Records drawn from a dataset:
= = = = =

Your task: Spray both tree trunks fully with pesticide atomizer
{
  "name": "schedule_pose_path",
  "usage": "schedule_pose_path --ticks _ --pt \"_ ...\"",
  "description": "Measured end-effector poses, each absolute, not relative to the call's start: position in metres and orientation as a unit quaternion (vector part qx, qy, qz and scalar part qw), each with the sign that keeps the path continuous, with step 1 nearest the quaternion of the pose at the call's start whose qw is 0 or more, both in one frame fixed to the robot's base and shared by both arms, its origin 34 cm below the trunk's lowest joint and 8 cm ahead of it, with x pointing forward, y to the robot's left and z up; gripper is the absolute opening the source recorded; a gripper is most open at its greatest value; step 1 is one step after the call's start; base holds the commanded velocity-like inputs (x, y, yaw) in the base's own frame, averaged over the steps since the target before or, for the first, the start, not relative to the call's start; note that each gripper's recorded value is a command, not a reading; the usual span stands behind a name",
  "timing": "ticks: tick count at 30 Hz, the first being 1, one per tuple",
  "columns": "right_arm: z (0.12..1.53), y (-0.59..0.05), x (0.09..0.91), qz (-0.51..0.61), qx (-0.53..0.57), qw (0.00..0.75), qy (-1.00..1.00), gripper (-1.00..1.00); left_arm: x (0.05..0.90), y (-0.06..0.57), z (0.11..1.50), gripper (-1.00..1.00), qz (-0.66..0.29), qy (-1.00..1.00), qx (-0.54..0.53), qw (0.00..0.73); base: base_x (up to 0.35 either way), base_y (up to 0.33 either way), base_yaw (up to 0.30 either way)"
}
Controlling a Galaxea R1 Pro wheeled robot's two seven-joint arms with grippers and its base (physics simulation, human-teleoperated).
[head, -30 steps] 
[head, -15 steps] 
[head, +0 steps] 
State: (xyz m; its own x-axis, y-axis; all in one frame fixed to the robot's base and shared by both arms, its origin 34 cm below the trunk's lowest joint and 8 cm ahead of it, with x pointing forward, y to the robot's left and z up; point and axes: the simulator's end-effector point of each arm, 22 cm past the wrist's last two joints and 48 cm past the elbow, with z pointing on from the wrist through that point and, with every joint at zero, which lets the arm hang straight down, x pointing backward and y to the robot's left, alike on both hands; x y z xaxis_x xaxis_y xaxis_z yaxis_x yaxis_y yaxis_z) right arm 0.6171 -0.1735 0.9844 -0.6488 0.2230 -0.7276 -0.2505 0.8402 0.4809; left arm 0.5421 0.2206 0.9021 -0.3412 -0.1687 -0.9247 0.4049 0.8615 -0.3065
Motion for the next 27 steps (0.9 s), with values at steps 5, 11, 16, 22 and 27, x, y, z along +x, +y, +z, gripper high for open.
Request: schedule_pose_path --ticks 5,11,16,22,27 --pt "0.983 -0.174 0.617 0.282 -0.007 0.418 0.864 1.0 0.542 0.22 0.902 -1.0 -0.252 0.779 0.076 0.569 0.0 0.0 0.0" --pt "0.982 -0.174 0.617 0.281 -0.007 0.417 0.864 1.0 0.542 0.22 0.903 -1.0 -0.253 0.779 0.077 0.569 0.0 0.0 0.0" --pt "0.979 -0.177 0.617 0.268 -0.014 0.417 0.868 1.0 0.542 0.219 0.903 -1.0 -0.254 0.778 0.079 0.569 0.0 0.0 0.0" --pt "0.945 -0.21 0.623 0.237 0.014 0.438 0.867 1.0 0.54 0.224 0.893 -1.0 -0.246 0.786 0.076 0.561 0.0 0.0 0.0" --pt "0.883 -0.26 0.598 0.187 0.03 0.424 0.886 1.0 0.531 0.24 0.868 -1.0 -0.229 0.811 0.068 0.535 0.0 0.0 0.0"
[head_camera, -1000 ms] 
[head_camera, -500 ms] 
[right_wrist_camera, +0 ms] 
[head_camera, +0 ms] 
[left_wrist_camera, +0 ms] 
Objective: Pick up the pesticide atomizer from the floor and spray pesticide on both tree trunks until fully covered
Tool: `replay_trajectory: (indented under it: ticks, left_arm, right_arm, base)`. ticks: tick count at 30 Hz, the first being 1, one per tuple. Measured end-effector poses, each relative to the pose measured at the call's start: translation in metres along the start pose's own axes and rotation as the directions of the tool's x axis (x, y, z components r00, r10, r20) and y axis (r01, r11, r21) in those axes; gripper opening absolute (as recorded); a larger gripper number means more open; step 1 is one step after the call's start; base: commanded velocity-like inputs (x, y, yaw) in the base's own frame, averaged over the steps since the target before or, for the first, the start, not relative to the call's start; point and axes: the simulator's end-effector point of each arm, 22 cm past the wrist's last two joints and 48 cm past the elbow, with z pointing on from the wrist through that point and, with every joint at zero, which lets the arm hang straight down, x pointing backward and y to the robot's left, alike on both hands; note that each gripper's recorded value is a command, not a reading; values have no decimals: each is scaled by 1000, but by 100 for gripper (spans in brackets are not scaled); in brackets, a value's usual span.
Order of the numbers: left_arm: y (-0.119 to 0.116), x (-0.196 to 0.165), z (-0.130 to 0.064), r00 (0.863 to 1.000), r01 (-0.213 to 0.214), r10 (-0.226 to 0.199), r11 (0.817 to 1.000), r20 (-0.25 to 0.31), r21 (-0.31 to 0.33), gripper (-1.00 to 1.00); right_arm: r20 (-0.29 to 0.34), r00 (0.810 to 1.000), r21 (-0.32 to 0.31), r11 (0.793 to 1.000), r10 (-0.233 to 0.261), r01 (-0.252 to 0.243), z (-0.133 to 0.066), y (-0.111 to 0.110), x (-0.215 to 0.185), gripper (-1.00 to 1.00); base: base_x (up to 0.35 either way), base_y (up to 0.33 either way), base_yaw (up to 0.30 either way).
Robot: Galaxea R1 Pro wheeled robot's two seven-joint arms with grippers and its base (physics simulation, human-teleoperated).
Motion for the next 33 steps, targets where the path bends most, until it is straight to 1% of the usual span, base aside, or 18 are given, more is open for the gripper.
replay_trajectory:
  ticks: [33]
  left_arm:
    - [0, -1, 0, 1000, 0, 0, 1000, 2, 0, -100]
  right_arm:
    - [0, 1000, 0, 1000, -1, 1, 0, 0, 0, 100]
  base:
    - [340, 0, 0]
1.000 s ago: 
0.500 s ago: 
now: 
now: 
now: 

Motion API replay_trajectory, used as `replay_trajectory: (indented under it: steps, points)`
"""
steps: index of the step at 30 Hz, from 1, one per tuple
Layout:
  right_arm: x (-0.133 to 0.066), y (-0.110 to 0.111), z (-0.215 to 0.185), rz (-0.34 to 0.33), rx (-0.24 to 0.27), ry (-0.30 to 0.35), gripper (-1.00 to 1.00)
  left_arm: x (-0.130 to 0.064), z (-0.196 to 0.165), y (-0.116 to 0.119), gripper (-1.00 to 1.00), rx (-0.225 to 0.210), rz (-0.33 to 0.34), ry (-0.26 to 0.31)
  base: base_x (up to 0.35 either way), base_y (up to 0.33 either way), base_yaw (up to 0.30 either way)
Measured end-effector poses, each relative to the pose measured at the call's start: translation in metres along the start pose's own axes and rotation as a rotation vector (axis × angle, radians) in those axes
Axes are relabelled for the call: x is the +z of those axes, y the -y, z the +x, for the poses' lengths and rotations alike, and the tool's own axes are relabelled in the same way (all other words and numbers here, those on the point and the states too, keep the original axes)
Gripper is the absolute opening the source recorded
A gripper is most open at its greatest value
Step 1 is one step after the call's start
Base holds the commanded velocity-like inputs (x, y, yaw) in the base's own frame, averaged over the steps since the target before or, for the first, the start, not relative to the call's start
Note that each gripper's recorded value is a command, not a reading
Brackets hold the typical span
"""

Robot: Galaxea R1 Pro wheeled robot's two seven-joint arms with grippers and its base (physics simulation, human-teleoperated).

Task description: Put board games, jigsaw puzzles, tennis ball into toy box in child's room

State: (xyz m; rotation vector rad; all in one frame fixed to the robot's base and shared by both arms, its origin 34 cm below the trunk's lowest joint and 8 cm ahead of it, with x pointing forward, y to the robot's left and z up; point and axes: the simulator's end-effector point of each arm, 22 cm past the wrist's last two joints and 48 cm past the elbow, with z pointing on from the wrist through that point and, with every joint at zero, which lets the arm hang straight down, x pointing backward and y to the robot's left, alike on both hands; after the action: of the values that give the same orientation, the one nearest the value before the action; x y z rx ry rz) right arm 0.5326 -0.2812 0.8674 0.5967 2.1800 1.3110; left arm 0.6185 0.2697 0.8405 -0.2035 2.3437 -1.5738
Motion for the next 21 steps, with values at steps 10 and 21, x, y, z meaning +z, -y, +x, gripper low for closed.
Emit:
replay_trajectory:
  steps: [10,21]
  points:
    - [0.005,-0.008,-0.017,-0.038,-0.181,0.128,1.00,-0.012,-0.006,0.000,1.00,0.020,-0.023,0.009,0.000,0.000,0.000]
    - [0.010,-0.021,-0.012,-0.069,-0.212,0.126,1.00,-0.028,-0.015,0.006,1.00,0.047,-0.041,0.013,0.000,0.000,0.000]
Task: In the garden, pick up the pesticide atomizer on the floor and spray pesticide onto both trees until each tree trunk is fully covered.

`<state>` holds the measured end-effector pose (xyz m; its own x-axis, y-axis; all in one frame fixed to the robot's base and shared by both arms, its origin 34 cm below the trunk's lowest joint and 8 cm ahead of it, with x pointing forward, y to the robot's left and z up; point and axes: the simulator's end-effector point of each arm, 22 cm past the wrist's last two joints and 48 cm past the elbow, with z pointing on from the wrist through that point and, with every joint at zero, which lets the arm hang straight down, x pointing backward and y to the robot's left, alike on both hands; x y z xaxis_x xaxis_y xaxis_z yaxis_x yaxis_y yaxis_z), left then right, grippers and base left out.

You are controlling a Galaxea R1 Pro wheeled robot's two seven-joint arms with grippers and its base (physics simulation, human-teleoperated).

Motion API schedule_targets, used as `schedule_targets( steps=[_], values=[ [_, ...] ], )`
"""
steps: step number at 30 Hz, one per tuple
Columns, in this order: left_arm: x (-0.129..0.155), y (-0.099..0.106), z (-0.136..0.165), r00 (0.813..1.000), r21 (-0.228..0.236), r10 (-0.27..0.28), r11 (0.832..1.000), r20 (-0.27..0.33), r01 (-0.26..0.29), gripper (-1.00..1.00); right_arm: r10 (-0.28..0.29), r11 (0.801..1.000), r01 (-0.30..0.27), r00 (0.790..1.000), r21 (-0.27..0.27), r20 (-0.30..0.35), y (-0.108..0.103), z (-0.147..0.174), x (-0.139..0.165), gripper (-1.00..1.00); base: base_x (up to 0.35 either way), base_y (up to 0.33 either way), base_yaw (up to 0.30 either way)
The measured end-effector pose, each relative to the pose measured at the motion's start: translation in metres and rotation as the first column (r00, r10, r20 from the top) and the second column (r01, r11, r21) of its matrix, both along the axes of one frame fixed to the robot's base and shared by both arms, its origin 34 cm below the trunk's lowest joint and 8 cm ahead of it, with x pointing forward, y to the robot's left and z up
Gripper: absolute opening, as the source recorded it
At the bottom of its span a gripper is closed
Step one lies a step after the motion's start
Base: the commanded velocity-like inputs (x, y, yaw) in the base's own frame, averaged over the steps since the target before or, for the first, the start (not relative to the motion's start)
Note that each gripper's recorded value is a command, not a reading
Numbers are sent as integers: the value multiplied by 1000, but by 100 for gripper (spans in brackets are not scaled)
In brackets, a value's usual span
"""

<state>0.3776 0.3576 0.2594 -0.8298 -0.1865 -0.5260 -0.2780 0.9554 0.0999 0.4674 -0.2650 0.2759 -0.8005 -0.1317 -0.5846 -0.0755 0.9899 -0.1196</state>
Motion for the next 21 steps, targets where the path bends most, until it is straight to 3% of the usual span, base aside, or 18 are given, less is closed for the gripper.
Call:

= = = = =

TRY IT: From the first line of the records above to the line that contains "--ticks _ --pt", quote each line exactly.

RESULT OF THE EXERCISE:
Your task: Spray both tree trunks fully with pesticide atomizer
{
  "name": "schedule_pose_path",
  "usage": "schedule_pose_path --ticks _ --pt \"_ ...\"",

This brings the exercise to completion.